College might be the greatest biome in which to study a twenty-something’s ability to make-do with what’s available.  For many, even affording college in the first place is a stretch, and can bring a steep financial burden; a privilege to be sure, but not necessarily an easy one.  Low-cost and no-cost activities and food were as much survival skills as studying and test-prep were.  We knew when the cheaper movie tickets were sold, or better yet, where the dollar theater was.  Going to the gym on campus was a regular activity especially because its fees were automatically included in our tuition and therefore already paid for.  Often times, deciding whether or not to attend some club meeting or job fair or information session was influenced by whether there’d be free food there too.  Everybody knew that if you wanted people to show up to your club’s event, advertise free food!  Not because we were destitute, but because it was a way to make what we did have last just that much longer.  I saw friends splitting a pizza 5 ways, stocking up on crackers from restaurants because they were free, or subsisting on days and days in a row of generic cereal or bread and bologna.  And there is, of course, the pièce de résistance, the ubiquitous go-to, sure-fire, never-fails, 21-for-a-dollar, college staple: ramen.   It was hot, it was pretty good, and it was cheap.  Cha-ching.  There was even a group of “ramen gourmets” who would have ramen parties and experiement with mixing different flavors of ramen and had a whole strategy of ramen-tracking to find the best and cheapest kinds at near-by grocery and convenience stores.  A bit extreme?

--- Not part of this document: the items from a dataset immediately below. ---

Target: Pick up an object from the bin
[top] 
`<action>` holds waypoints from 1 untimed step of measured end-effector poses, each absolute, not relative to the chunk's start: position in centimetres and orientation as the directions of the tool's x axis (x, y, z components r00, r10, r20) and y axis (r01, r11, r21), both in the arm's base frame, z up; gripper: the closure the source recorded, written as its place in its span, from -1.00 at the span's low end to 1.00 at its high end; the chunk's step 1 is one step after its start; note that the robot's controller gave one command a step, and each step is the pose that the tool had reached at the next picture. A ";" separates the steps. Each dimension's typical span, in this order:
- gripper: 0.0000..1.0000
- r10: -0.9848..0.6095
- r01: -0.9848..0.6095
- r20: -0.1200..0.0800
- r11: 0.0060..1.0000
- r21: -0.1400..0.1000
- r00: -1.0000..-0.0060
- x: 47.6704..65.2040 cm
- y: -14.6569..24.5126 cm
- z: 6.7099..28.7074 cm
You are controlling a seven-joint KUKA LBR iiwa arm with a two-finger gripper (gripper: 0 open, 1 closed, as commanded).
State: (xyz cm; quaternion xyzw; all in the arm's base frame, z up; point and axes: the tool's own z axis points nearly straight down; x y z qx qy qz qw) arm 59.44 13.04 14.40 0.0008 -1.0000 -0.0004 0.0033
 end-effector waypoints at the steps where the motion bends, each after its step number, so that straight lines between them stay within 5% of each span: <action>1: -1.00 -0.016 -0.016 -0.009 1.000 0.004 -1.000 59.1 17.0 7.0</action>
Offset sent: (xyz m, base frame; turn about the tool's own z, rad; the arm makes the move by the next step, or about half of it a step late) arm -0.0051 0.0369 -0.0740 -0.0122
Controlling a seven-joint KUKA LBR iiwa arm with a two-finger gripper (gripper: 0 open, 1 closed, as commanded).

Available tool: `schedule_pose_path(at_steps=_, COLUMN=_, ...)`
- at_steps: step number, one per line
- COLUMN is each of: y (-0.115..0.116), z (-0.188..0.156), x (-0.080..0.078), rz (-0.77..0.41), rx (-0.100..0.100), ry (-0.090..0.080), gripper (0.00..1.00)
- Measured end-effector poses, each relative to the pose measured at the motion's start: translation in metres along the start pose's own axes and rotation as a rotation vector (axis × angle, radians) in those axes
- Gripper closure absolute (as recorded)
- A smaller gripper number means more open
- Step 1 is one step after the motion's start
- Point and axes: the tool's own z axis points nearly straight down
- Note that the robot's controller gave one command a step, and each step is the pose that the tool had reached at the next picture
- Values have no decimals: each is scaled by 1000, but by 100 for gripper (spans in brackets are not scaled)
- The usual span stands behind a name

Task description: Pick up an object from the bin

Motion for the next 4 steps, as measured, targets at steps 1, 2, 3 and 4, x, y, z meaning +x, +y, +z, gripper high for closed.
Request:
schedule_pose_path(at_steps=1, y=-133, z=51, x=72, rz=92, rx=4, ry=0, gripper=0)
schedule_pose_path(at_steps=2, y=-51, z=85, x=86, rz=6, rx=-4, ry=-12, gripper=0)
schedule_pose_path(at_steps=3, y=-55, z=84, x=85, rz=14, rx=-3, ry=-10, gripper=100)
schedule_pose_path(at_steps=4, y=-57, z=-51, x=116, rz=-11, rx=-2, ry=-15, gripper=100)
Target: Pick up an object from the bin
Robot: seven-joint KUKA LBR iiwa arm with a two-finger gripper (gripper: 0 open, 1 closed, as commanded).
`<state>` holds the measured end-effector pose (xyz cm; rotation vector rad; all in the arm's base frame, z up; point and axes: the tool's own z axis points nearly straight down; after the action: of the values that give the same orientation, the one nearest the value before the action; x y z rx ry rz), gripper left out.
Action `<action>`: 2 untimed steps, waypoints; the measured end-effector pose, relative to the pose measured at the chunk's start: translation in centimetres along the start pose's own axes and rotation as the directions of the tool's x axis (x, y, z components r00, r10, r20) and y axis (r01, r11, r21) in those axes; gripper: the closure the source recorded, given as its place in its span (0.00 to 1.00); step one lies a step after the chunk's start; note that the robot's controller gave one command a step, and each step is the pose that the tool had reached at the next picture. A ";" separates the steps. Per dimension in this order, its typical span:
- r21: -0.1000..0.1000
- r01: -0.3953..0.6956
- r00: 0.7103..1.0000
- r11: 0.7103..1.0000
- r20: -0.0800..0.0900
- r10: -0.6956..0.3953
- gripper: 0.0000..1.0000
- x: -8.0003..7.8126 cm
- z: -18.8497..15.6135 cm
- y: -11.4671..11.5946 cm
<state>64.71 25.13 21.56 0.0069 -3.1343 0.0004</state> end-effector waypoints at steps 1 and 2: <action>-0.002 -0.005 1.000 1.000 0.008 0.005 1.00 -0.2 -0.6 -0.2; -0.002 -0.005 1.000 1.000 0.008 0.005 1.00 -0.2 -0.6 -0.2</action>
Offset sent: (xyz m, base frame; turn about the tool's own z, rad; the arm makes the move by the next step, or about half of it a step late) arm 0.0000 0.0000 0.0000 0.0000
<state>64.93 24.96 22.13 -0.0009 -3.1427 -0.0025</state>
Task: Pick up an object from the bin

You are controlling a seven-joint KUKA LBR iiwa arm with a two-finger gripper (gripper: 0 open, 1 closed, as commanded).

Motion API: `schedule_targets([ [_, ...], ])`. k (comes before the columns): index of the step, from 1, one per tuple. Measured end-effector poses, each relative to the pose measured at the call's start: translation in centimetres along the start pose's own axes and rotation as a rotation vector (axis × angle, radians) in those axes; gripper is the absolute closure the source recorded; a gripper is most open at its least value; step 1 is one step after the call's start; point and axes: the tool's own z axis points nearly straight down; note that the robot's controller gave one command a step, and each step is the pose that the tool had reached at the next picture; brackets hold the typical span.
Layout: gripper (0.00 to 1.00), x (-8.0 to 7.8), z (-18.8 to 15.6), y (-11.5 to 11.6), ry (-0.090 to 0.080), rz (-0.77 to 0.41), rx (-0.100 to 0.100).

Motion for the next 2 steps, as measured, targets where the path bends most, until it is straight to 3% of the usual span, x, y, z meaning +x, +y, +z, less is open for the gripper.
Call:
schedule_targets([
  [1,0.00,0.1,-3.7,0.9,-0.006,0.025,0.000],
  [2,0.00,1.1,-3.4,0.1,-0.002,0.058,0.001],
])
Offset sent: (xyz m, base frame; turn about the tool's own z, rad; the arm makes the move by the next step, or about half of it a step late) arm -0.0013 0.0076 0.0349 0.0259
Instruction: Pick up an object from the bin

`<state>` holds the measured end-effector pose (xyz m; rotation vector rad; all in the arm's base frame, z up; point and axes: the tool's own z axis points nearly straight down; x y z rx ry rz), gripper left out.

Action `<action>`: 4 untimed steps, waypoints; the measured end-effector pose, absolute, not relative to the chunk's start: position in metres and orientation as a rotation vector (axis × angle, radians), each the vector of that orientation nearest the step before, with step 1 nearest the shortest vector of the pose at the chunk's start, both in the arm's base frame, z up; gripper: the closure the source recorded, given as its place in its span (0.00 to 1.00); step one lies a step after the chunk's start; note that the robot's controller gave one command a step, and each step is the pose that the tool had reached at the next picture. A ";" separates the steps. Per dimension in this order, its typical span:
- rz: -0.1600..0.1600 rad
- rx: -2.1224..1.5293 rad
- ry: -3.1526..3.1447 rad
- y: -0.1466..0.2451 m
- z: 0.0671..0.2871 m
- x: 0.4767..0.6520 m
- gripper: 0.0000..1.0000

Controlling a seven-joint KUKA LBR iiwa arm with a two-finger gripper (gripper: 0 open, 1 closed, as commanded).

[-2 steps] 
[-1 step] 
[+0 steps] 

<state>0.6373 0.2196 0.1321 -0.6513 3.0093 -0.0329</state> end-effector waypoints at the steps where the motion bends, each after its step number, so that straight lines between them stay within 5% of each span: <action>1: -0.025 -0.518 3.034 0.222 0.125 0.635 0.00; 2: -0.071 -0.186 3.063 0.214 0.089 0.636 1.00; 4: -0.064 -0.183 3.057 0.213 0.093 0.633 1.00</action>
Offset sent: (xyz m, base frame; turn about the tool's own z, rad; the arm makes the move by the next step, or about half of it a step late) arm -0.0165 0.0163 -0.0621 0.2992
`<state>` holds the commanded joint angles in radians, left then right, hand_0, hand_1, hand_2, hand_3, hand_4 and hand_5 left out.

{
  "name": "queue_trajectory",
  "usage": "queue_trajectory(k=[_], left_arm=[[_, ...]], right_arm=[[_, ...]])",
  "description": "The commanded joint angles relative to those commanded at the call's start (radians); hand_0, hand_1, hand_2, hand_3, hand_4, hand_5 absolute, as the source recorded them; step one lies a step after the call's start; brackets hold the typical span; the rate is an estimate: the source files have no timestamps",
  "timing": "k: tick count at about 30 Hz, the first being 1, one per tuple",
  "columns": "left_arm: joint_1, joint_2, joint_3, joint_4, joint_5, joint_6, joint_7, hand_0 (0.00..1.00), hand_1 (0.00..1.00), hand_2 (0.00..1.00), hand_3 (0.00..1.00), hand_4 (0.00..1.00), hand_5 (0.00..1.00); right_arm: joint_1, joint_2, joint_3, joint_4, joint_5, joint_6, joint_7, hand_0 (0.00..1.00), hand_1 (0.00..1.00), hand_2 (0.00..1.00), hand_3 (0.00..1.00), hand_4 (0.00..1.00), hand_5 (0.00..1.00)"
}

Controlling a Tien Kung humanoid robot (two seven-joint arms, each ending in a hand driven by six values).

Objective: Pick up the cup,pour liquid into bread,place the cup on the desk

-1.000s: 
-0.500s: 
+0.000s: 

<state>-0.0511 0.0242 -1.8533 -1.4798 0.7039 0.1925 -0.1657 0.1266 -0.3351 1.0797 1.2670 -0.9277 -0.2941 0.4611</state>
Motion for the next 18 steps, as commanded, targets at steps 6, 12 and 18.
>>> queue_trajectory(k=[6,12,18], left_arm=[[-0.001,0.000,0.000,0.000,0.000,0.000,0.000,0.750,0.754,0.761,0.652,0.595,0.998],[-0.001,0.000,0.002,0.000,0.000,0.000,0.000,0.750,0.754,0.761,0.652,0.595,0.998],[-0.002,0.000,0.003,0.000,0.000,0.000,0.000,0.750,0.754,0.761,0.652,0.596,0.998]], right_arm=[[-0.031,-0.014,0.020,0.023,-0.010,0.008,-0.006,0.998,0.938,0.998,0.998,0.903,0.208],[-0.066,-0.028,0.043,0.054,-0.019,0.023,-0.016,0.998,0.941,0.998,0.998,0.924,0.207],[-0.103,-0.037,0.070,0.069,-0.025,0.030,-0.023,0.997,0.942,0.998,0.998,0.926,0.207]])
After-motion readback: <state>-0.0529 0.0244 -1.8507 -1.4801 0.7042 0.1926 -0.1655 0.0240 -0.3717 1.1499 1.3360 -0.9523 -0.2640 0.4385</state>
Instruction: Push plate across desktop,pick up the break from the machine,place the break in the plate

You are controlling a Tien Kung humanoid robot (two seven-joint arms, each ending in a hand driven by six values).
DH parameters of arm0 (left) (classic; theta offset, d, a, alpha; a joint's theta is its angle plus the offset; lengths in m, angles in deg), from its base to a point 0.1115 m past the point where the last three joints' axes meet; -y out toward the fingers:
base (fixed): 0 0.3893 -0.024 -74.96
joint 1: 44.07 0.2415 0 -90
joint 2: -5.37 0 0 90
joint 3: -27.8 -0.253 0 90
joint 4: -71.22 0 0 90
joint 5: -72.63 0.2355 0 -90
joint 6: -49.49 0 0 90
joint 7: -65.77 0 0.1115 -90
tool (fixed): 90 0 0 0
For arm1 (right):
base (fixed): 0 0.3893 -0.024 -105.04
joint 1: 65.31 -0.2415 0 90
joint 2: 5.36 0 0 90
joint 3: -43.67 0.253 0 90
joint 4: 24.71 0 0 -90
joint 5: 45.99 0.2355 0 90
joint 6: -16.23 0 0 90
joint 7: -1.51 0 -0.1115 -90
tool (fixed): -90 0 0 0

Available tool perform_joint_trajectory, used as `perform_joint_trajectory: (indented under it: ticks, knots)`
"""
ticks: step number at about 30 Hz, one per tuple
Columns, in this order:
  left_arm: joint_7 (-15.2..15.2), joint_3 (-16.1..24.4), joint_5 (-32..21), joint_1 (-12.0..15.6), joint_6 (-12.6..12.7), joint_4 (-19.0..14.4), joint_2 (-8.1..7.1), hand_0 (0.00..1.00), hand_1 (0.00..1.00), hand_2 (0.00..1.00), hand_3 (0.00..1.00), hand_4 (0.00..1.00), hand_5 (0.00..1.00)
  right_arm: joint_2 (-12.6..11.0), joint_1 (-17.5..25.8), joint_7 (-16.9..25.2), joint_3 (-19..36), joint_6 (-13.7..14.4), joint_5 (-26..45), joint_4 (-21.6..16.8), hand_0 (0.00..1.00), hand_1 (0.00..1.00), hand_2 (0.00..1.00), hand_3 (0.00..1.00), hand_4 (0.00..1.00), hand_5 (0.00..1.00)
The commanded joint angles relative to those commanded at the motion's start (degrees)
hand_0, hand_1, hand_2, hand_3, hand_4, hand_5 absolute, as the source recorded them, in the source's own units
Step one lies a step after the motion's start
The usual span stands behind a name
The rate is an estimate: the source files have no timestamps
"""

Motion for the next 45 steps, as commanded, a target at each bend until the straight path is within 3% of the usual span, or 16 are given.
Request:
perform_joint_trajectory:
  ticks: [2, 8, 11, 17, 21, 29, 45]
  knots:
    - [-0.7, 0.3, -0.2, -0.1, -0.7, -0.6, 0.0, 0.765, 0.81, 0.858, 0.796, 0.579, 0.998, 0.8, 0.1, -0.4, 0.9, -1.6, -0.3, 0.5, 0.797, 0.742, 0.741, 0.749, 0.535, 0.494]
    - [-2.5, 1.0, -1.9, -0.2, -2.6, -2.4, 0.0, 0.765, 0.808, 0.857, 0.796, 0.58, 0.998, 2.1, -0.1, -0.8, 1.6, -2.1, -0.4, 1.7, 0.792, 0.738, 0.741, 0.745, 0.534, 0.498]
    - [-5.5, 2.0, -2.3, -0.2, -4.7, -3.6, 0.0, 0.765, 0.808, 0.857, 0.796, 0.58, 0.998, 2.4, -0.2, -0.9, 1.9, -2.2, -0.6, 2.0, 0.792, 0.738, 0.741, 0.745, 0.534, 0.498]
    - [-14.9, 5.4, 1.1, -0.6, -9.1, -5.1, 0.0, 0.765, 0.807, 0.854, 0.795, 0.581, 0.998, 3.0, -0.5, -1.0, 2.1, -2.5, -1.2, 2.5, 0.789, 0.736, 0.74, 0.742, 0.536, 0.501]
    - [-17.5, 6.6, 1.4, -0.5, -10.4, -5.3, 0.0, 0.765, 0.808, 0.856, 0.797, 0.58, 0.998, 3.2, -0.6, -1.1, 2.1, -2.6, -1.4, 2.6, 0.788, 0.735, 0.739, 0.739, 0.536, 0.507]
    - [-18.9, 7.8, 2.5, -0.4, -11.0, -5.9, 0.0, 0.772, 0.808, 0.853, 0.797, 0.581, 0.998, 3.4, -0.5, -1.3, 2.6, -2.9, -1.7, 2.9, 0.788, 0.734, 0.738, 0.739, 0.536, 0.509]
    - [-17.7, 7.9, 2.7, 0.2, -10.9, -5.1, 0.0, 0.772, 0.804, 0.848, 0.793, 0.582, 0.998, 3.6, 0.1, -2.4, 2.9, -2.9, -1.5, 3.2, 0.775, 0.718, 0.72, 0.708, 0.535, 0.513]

Maybe.  But there were definetely weirder groups or practices than that in college, and the ramen group had fun; but it’s a great example of how “the struggle” doesn’t necessarily mean “the suffering.”

The best part of “the struggle” is that it can be an experiential pathway to empathy.  Even as most people move beyond the struggle, there are always going to be others who haven’t, who can’t, or never will.  Having even anecdotal access to what this means or feels like can serve as the sometimes-necessary reminder that we have great opportunity to help those around us.  The goal isn’t for one person to fix everyone’s problems, the goal is for each of us to do what we can, when we can.  That can mean living a life traveling the world doing missionary work with the people and in the places most in need; it can mean volunteering at local shelters and human-service facilities; and yes, it can mean financial donation at your place of worship or to charities you know and like.

So, today I’m grateful for “the struggle.”  I’m grateful for its lesson, and for its lasting impression.